I de-personalise the children’s criticisms, but take their said and unsaid praise
On some occasions this year, children have told me that I’m in their face, I’m bugging them, I’m not needed, or I’m something I just don’t understand because I haven’t got the local child parlance quite off pat yet. Yes, sometimes I’ve felt aggrieved by things said, but more often than not I know that that is what was needed to be said by that child in that moment. Tomorrow always brings a different light. ‘Tomorrow’ might end up being a few months down the line.

In contrast, when children choose to say how much they appreciate you, it’s usually not a superficial communication. In some ways, the following example is the catalyst for this post today. In the last week of school term, one of the older girls had discussions with various playworkers about whether they were on her ‘nice list’ or not. (It transpired that she’d been to Spain, apparently, so she told me on her way back from school one day, where those not on the ‘nice list’ get lumps of coal in their Christmas stockings). I found myself on the ‘nice list’. She smiled at me and told me that I always opened the door to her and her friends, bowing, saying things like: ‘Hello, ladies’! It’s true: part in playfulness but also part, in truth, because this is my way of saying an honest welcome to them. The point is that these ways I take for granted, over time, hadn’t gone unnoticed by this child. It has made me think on plenty of other ways of ‘being playworker’.
 
I write carefully, mostly
‘Being playworker’, for me this year, involves ‘being writer’. Words are important because they can either heighten or destroy the possibility of meanings. I try to choose wisely because words have play in them too.

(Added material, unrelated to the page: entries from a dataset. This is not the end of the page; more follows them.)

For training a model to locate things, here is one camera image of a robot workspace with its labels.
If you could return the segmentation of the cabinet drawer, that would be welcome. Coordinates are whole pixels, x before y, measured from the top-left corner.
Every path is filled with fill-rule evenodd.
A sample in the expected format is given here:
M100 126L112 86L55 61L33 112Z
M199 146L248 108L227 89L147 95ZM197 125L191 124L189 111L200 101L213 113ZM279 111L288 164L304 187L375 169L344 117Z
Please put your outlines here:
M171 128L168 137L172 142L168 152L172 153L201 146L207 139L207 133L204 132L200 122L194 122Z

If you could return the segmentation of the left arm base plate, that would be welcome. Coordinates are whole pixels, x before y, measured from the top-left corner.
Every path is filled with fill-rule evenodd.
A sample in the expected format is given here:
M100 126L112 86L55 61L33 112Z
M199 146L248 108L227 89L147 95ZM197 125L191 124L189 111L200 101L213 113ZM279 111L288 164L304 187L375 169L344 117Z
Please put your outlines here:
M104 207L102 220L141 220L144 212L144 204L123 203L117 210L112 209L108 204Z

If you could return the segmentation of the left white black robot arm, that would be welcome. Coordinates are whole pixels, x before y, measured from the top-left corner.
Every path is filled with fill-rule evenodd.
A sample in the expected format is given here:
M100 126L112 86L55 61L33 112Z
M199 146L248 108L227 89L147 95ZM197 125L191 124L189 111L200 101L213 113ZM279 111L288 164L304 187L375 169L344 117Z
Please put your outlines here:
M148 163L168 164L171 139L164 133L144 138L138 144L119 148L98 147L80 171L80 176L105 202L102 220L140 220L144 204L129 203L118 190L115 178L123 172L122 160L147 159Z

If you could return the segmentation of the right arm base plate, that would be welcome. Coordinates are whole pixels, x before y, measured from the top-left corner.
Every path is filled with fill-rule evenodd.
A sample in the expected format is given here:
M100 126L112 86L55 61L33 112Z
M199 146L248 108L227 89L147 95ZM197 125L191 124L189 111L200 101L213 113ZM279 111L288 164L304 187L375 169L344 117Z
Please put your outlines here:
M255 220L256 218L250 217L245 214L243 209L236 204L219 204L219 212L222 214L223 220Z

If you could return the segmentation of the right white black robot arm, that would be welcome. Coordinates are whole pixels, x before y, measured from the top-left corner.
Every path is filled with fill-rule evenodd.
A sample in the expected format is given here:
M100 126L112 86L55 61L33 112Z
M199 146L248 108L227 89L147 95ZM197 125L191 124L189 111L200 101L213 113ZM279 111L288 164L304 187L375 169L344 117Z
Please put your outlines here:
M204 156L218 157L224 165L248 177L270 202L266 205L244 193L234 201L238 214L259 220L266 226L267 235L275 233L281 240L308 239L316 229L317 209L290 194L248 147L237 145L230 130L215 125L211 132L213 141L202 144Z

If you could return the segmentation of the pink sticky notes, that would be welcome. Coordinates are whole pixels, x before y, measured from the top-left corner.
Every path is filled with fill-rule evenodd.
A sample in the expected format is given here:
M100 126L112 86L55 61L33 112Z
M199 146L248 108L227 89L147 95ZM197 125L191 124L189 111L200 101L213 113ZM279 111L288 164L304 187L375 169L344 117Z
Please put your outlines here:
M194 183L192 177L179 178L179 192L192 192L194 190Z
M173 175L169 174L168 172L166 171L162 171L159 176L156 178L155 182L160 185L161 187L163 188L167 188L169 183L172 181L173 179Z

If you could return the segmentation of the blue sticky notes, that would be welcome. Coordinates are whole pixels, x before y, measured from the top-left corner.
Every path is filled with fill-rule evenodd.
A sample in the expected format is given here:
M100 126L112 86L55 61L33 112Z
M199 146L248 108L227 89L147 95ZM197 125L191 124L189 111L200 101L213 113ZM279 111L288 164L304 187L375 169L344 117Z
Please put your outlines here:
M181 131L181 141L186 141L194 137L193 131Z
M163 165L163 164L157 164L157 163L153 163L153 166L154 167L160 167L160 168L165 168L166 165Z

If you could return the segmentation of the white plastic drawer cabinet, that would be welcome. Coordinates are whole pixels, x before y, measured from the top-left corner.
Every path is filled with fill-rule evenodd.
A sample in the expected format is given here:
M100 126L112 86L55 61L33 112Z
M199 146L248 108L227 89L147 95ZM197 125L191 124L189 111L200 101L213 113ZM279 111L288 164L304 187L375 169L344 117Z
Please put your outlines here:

A short while ago, I came across some words attributed to Barry Schwartz, regarding the cultivation of ‘practical wisdom’ in a piece entitled ‘Our Loss of Wisdom’, which I believe can be found via the TED talks website. Schwartz discussed ‘being wise’, and I thought as I read this passage that I could transplant his words ‘a wise person’ with ‘a playworker’; here’s what I can leave you with for 2014:

‘A playworker knows when and how to make the exception to every rule . . . a playworker knows how to improvise . . . real-world problems are often ambiguous and ill-defined and the context is always changing. A playworker is like a jazz musician — using the notes on the page, but dancing around them, inventing combinations that are appropriate for the situation and the people at hand . . . to serve other people, not to manipulate other people . . . and finally, perhaps most important[ly], a playworker is made, not born.

‘Wisdom depends on experience, and not just any experience. You need the time to get to know the people [who] you’re serving. You need permission to be allowed to improvise, [to] try new things, occasionally to fail and to learn from your failures . . . and you need to be mentored by wise teachers.’

I have my chosen teachers. Some are excellent playworkers, some are much younger . . .
 
 
Seasonal malarkey to you all. Playworkings will return in January.